A tsunami of curative gene therapies for rare diseases will get through pivotal trials in the coming year or two. This comes on the back of substantial venture-capital finance which has brought these programs out of gestation in academic labs and into the real world. Those in the clinic today are predominantly gene therapy programs for rare diseases resulting from mutations in single genes that were funded/spun-out over the last 6 or 8 years. What we’re seeing now is a shift in the ‘investment case’ that VCs are making for new gene therapy-focused spinout companies. Investment committees that were previously presented with ‘scalable platforms’ are now increasingly needing to be convinced that there’s a business model in place whereby those companies can actually sell products. And they’re wanting to know how that’s going to be achieved in a sensible, risk-managed way, even for very early stage investments in preclinical gene therapy programs.
Back when we started the UCL Technology Fund, there was a strong focus on platform technologies that could potentially address a large range of rare diseases in a more capital-efficient manner than, for example, having to set up a discovery method or manufacturing process for each program on its own. Many of these companies are now publicly listed, which is an attractive form of exit for VCs because, although somewhat slower (selling shares on the market over time), it’s more within the VC’s control than the chances of getting the whole thing away in a trade sale – and it has option value because someone might still come along and buy the whole thing on-market anyhow. But the public markets – with a shorter investment timeframe than most VCs – want these companies to demonstrate right now that they can deliver commercially. However, launch delays and continued high R&D spend have seen gene therapy stocks underperform relative to the broader market this year – which may come as a surprise given the strong performance of biotech in general and the return of Special Purpose Acquisition Companies as a potentially less volatile way of going public.
And so the university-based gene therapy newcos being funded by VCs right now are much more about portfolios of programs that can quickly be delivered to patients (and therefore generate revenue) than they are about the promise of platform technologies. Yes, they often have a ‘story of specialisation’ to justify why that team in particular is working on all those programs, but they don't necessarily have to have a platform tech. Access to your own manufacturing capacity that’s scalable to support commercial sales (i.e. beyond just supplying a clinical trial), alongside a clear plan for reimbursement, is often more important than the core of IP that protects a platform – it’s the clinical data and the commercial plan that are going to drive returns.
This shift in investment thesis – in-licensing programs to build portfolios – is also part of the reason for the somewhat sudden arrival in Europe of US-based VCs looking to fund early stage programs. Biotech-focused VCs have raised an enormous amount of money over the last 5-8 years, right at the same time over which gene therapy has become de-risked as a therapeutic modality, for which getting from idea to clinic is now seen as substantially more straightforward and cheaper than, say, for a small molecule. Competition for access to gene therapy programs in the US is stiff – and this has resulted in an inflation in valuations for early stage gene therapies. VCs are therefore now investing much earlier in the process – and looking overseas for programs to add to their spinout companies’ pipelines, where valuations are perceived to be less challenging.

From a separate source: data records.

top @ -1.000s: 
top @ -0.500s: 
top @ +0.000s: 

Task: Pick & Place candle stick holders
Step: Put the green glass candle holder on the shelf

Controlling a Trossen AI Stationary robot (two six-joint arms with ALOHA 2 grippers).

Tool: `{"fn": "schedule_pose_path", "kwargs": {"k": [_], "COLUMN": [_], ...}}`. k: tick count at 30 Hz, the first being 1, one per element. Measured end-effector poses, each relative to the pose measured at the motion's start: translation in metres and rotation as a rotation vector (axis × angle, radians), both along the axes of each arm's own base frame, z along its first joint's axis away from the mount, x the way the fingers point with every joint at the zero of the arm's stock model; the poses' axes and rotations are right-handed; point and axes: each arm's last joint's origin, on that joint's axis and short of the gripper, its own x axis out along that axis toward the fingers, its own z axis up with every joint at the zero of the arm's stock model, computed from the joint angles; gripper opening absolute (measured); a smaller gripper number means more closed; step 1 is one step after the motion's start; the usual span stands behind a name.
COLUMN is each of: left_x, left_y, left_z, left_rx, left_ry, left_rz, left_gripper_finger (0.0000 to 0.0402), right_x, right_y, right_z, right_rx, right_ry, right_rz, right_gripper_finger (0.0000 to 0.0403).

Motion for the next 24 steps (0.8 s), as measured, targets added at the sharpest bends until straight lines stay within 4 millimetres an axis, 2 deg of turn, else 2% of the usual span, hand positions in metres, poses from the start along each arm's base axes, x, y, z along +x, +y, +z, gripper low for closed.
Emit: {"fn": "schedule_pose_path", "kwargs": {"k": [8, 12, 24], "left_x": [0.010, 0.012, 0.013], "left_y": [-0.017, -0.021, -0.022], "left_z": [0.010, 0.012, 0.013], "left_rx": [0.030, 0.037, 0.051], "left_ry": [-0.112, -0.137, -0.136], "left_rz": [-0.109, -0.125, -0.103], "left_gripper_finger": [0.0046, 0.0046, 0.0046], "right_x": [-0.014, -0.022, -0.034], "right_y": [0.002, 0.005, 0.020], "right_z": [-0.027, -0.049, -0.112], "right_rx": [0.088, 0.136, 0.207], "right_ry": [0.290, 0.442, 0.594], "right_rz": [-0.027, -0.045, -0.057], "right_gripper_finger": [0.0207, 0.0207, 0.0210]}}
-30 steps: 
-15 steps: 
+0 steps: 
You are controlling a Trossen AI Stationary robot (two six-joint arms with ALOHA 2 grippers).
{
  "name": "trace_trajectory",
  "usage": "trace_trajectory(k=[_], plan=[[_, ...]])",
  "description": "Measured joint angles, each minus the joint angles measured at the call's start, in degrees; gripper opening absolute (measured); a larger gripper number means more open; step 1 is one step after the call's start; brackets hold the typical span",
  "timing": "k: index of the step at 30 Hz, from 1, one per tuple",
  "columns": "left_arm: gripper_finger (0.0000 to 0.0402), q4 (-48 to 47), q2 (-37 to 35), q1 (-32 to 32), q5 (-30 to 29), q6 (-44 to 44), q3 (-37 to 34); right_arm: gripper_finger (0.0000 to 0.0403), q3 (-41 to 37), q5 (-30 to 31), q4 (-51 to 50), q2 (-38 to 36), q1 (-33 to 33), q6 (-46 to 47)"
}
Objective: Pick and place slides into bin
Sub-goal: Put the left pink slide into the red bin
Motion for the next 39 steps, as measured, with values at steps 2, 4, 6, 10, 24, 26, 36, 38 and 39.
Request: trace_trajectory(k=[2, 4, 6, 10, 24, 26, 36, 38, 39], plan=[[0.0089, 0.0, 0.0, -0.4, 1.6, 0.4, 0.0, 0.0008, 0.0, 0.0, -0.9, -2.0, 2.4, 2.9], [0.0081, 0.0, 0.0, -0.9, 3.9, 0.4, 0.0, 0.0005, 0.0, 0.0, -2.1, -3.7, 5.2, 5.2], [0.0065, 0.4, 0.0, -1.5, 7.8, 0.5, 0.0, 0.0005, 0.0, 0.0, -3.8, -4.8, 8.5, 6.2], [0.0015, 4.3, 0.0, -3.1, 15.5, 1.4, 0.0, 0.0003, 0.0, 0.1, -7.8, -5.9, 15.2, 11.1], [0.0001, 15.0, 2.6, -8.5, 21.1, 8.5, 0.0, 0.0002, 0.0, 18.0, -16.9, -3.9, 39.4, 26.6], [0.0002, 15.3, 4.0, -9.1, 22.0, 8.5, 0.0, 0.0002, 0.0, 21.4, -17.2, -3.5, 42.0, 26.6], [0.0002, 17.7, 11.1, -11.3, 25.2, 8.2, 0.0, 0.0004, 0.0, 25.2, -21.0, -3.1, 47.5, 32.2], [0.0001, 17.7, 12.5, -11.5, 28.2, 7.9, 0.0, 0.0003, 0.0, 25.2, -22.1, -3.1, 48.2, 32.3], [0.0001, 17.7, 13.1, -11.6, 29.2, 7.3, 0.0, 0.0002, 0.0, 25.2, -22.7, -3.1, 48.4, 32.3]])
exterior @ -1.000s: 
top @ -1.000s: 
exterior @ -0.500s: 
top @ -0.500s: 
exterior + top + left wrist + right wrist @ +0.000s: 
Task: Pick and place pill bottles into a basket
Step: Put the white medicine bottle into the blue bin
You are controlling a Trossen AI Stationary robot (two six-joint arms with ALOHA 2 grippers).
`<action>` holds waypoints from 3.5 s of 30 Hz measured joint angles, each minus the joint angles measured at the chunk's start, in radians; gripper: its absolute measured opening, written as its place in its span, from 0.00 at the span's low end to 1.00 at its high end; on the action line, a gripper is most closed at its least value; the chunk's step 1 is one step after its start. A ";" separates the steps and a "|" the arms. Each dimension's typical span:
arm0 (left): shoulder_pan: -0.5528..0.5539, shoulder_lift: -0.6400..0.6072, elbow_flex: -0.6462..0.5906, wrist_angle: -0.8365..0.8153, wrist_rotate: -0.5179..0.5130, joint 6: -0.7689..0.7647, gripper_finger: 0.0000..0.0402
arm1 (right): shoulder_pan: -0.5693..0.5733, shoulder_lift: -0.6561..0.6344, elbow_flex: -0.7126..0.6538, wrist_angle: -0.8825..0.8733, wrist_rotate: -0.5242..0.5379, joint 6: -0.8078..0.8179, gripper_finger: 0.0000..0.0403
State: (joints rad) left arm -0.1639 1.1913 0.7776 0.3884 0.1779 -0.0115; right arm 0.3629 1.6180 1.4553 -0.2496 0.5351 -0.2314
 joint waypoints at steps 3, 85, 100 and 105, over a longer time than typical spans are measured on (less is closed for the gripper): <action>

What makes a program attractive to VCs? There are several approaches. One common theme is to target a disease in an uncompetitive space even if it’s rare – especially if it’s on newborn screening panels for a severe childhood disease, or has a large(ish) and accessible prevalent population for less severe diseases alongside potential to replace an expensive and inconvenient enzyme replacement therapy. Another approach is to in-license programs where treating a rare disease enables potential for treating a much larger population with a chronic disease linked to mutations in the same gene. Showing it works in the orphan disease may enable you to access the bigger market afterwards. Collecting these programs into a portfolio makes sense so long as the team has an achievable plan for commercialisation – and the investment committees increasingly want to see those plans from the very start.
All this doesn’t mean that ‘platform’ as an investment theme in gene therapy is dead, far from it. But to be worth investing in now, a gene therapy platform has to enable treatment of diseases that are currently not treatable by the more commoditised naturally occurring AAV or ex vivo lentiviral approaches which are now close to marketing approval and have received all that investment. In fact, much of the ‘low-hanging fruit’ for existing, monogenic rare disease gene therapy has probably been picked; and the VC community is looking to more complicated and therefore potentially riskier approaches (higher or multiple doses, different organs, etc.) so I think there will be quite a lot more failure. More than ever, careful planning and judicious risk-taking remain crucial to success, whatever the ‘story’ of a VC’s new gene therapy spinout.